Background information
- Born: Gisela Lladó Cánovas 1 January 1979 (age 47) El Bruc (Barcelona), Spain
- Genres: Latin pop
- Instrument: Vocals
- Years active: 2001–present
- Labels: Vale Music (2001–2002); Universal (2002–2005); Filmax (2006–2009); Notton Music (2010–2015); Wonderful Kids (2015);
- Website: vivegisela.com

= Gisela (singer) =

Spanish singer (born 1979)

Gisela Lladó Cánovas (born 1 January 1979), known mononymously as Gisela, is a Spanish singer. She was born in El Bruc (Barcelona), Spain, and studied journalism at the Autonomous University of Barcelona before becoming famous when she placed eighth in the first edition of Operación Triunfo in 2002. She in the Eurovision Song Contest 2008 with the song "Casanova", failing to qualify to the final. She is the singing voice of the Disney character Elsa in European Spanish and Catalan, and thanks to this, she performed at the 92nd Academy Awards along with other international voices of the character.

==Career==
In 2001–02, Gisela placed eighth in the first edition of Operación Triunfo on Televisión Española (TVE). Her first album, Parte de mí, came out in Spain in 2002, selling 260,000 copies in a few weeks. That year, she was one of the backing singer for Rosa López at the Eurovision Song Contest 2002. In 2003, she won the best performer award in the 44th edition of the Viña del Mar International Song Festival with the song "Este amor es tuyo", written by Chema Purón, which also won the competition.

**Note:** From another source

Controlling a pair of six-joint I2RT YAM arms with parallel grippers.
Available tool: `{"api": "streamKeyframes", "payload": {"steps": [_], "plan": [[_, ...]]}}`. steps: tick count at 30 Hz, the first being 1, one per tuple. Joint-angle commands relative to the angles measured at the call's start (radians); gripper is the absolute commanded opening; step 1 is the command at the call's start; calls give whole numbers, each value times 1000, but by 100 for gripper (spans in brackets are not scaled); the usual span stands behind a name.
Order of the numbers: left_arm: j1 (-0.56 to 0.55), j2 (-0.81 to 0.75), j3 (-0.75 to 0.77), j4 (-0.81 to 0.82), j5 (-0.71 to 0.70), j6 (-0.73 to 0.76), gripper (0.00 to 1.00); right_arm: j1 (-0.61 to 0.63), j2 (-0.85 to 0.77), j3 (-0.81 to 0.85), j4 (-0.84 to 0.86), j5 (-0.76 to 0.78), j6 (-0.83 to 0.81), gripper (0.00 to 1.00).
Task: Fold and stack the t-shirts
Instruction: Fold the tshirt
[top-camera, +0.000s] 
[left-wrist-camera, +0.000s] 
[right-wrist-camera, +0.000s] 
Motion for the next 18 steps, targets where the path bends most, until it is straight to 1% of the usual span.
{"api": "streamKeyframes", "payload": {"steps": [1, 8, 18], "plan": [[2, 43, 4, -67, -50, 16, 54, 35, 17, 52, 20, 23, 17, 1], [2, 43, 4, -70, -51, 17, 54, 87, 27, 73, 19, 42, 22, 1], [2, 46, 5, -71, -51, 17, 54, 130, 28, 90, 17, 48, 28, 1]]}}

Her second album in 2003, Más allá has five singles, including "Más allá" (and Catalan version: "Més enllà"), the No.1 "Sola" and "Amor divino". Also in 2003, her version of Irene Cara's "What a Feeling" was included in a commercial in the United Kingdom.

Her father, Salvador Lladó Piquer (1940–2019) died of cancer in Barcelona. Her manager is her older brother, Joan.

===Ni te lo imaginas===
Her third album, Ni te lo imaginas, came out in 2006, under a new record label (Filmax, rather than Vale Music). There were four singles off the album, the first and the third becoming Gisela's most successful so far in her career. The first was "Turu-Turu", a pop ballad reaching No.1 in Spain on its second week. Filmax released a Special Edition version of the album, including two new songs, the first called "Mi mundo eres tú" and the second, "Viviré en tus sueños".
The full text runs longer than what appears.